Running Gated Huggingface Models with Token Authentication

Some models have restrictions and may require some sort of approval or agreement process, which, by consequence, requires token-authentication with Huggingface.

The easiest way might be to use the huggingface-cli login command.

Alternatively, here is how you can generate a "read-only public repositories" access token to log into your account on Huggingface, directly from bazel, in order to download models.
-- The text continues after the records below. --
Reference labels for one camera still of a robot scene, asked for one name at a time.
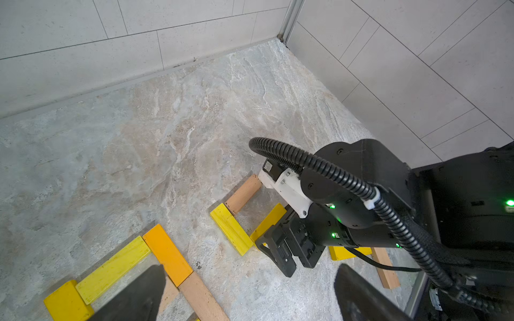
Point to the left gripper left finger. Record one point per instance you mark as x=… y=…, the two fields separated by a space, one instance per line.
x=140 y=300

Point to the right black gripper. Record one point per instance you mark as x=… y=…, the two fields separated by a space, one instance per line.
x=304 y=238

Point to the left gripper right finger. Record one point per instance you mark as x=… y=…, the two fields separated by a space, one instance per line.
x=359 y=300

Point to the yellow block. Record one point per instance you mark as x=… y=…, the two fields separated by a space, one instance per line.
x=99 y=281
x=270 y=220
x=67 y=304
x=231 y=229
x=340 y=253

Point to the amber orange block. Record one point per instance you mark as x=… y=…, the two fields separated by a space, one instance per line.
x=168 y=255

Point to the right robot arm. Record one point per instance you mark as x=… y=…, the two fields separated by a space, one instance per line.
x=454 y=218

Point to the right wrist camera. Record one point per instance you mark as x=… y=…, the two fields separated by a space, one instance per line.
x=287 y=184

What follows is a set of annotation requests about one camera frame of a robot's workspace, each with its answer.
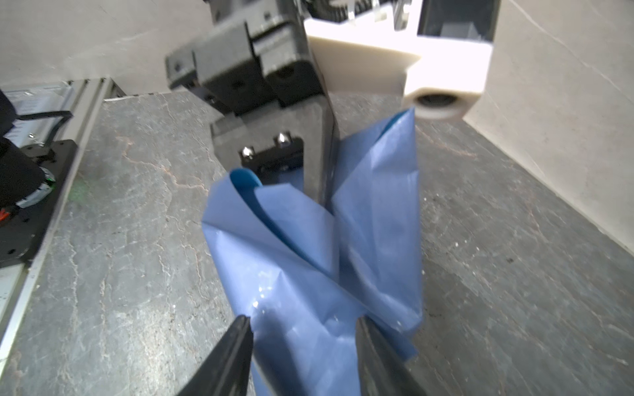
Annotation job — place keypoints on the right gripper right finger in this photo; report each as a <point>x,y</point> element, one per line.
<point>380,370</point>

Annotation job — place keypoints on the aluminium mounting rail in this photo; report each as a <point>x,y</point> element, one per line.
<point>48,112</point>

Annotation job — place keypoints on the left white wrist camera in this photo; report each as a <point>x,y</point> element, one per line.
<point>435,55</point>

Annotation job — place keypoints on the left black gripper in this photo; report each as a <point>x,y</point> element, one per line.
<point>257,55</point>

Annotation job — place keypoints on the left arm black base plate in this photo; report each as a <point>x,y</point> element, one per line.
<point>32,179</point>

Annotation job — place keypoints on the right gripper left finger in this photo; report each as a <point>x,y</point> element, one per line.
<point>226,370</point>

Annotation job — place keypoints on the light blue wrapping paper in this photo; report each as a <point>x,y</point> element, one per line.
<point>304,273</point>

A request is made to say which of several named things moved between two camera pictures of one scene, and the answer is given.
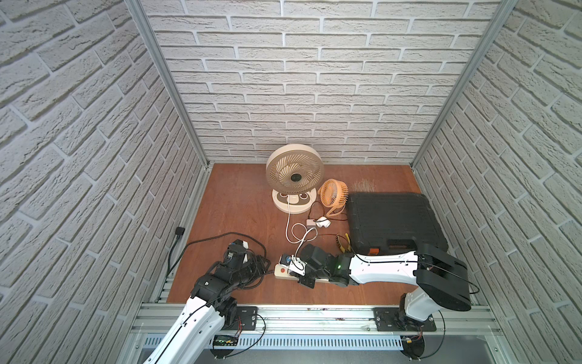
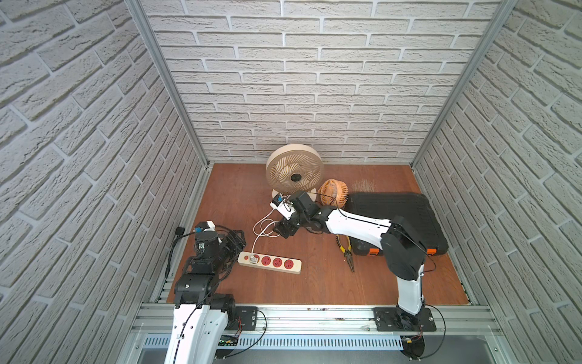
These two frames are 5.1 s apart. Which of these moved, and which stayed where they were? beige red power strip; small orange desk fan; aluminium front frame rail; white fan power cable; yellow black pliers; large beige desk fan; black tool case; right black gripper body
Moved: right black gripper body; beige red power strip; white fan power cable
Stayed: black tool case; yellow black pliers; small orange desk fan; large beige desk fan; aluminium front frame rail
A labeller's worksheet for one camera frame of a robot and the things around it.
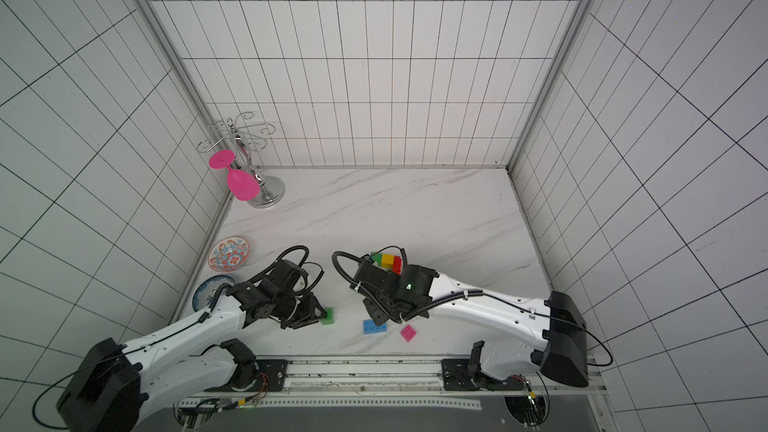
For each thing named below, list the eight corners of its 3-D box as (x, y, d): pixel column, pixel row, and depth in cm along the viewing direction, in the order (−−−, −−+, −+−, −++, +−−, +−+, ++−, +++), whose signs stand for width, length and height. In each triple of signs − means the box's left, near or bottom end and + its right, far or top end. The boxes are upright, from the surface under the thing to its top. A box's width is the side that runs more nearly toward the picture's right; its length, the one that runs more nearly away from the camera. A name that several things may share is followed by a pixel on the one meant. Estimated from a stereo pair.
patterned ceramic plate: (211, 273, 93) (203, 266, 89) (223, 244, 100) (216, 236, 96) (244, 273, 93) (238, 266, 89) (254, 244, 100) (249, 236, 96)
log in at https://huggingface.co/settings/tokens.
click on "Create new token"
give the token a name, eg zml_public_repos,
under Repositories, grant the following permission: "Read access to contents of all public gated repos you can access".
at the bottom click on "Create token".
copy the token by clicking Copy. You won't be able to see it again.
the token looks something like hf_abCdEfGhijKlM.
store the token on your machine (replace the placeholder with your actual token):

You can use the HUGGINGFACE_TOKEN environment variable to store the token or use its standard location:

mkdir -p $HOME/.cache/huggingface/; echo <hf_my_token> > "$HOME/.cache/huggingface/token"

Now you're ready to download a gated model like Meta-Llama-3.2-1b!

Example:

# requires token in $HOME/.cache/huggingface/token, as created by the
# `huggingface-cli login` command, or the `HUGGINGFACE_TOKEN` environment variable.
cd examples
bazel run @zml//tools:hf -- download meta-llama/Llama-3.2-1B-Instruct --local-dir $HOME/Llama-3.2-1B-Instruct --exclude='*.pth'
bazel run --config=release //llama -- --hf-model-path=$HOME/Llama-3.2-1B-Instruct --prompt="What is the capital of France?"